Tout comme le chef de la diplomatie de l'UE, Josep Borrell, qui a prôné sur X une "transparence totale (...) y compris le décompte détaillé des voix".
"Ce n'est pas le résultat idéal pour Maduro", a estimé Rebecca Hanson, de l'Université de Floride. "En termes d'acquisition d'une certaine légitimité internationale -ce qui était un objectif de M. Maduro-, cette élection a été un désastre".
- Le "blocus criminel" -
Dimanche soir, Nicolas Maduro a, pour sa part, fêté sa victoire sur une scène musicale montée près du Palais présidentiel.
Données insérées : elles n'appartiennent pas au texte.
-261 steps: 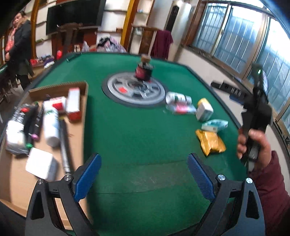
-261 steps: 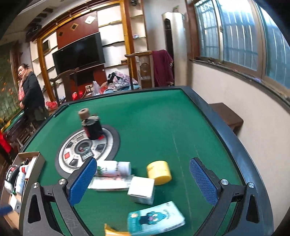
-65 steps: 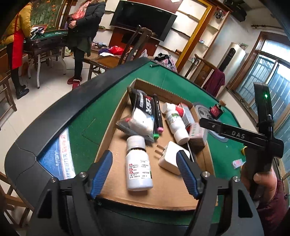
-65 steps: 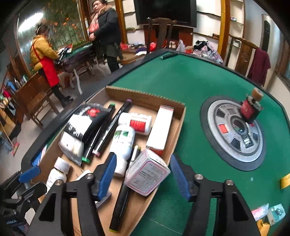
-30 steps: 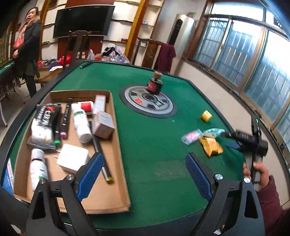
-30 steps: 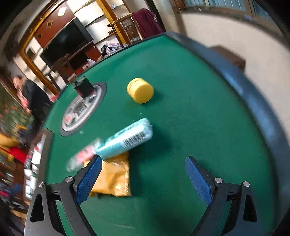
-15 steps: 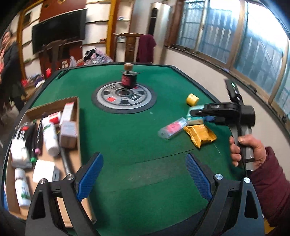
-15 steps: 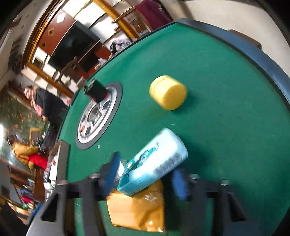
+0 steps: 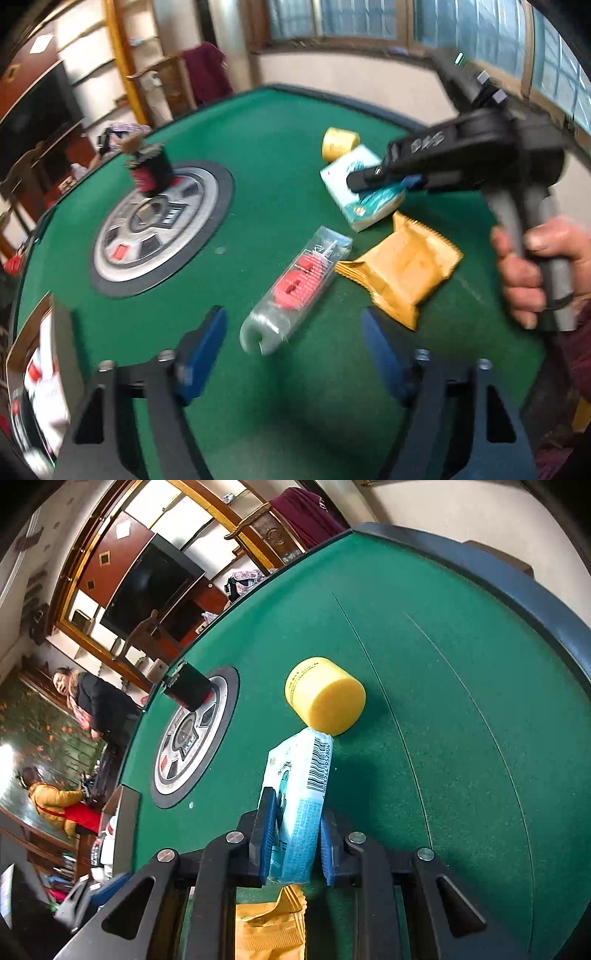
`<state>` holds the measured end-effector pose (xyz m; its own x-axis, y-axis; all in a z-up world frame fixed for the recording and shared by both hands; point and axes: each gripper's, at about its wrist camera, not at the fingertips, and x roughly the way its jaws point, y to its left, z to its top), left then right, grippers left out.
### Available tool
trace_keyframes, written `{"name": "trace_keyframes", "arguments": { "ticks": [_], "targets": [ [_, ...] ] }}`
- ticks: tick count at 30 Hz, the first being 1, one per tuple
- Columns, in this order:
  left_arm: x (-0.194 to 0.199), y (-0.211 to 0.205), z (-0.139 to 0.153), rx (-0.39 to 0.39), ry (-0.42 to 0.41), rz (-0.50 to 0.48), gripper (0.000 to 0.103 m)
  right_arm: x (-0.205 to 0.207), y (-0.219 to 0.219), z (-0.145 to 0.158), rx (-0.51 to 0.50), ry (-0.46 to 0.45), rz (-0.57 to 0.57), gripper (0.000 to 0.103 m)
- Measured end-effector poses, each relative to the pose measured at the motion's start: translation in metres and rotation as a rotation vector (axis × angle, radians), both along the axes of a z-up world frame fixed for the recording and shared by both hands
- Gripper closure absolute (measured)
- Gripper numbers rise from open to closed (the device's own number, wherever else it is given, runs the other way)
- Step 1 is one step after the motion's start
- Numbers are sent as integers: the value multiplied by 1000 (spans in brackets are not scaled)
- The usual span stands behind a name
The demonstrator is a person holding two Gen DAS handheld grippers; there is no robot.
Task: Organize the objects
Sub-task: 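Grasp the teal tissue packet with the right gripper while the left gripper grasps the clear pack, then carry the clear pack and teal tissue packet over the tray with both grippers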
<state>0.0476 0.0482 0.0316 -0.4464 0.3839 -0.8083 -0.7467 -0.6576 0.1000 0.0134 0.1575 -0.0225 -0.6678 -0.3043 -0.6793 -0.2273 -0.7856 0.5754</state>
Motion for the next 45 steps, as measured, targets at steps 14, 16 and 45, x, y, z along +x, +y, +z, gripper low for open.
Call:
{"name": "trace_keyframes", "arguments": {
  "ticks": [14,16,45],
  "targets": [
    [-42,33,-20,19,-94,-47,64,-5,-5,0,-13,-2,18,79],
    [-42,34,-21,28,-97,-41,64,-5,-5,0,-10,-1,20,79],
    [37,-214,80,409,18,477,76,14,-14,22,-157,140,74,90]
  ]
}}
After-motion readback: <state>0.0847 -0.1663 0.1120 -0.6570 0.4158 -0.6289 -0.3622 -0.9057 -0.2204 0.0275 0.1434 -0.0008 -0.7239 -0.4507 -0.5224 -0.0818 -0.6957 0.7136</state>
"Il y aura la paix, la stabilité et la justice. La paix et le respect de la loi. Je suis un homme de paix et de dialogue", a-t-il dit, alors que la campagne et le scrutin se sont déroulés dans une ambiance tendue, l'opposition dénonçant de nombreuses intimidations et arrestations. Caracas avait limité la possibilité d'observer le déroulement du scrutin.
Le Venezuela, longtemps un des plus riches pays d'Amérique latine, est exsangue : effondrement de la production pétrolière, PIB réduit de 80% en dix ans, pauvreté, systèmes de santé et éducatif totalement délabrés. Sept millions de Vénézuéliens ont fui leur pays.
Le pouvoir accuse le "blocus criminel" d'être à l'origine de tous les maux.
Les États-Unis avaient durci leurs sanctions pour tenter d'évincer M. Maduro après sa réélection déjà contestée de 2018, un scrutin entaché de fraudes selon l'opposition, qui avait débouché sur des manifestations sévèrement réprimées.
"Ils n'ont pas pu nous battre avec les sanctions, les agressions, les menaces !" s'est-il enflammé dimanche, balayant les réactions en provenance d'Amérique latine.
L'attitude de l'appareil sécuritaire, considéré comme un des piliers du pouvoir depuis la présidence d'Hugo Chavez, un ancien militaire, sera déterminante.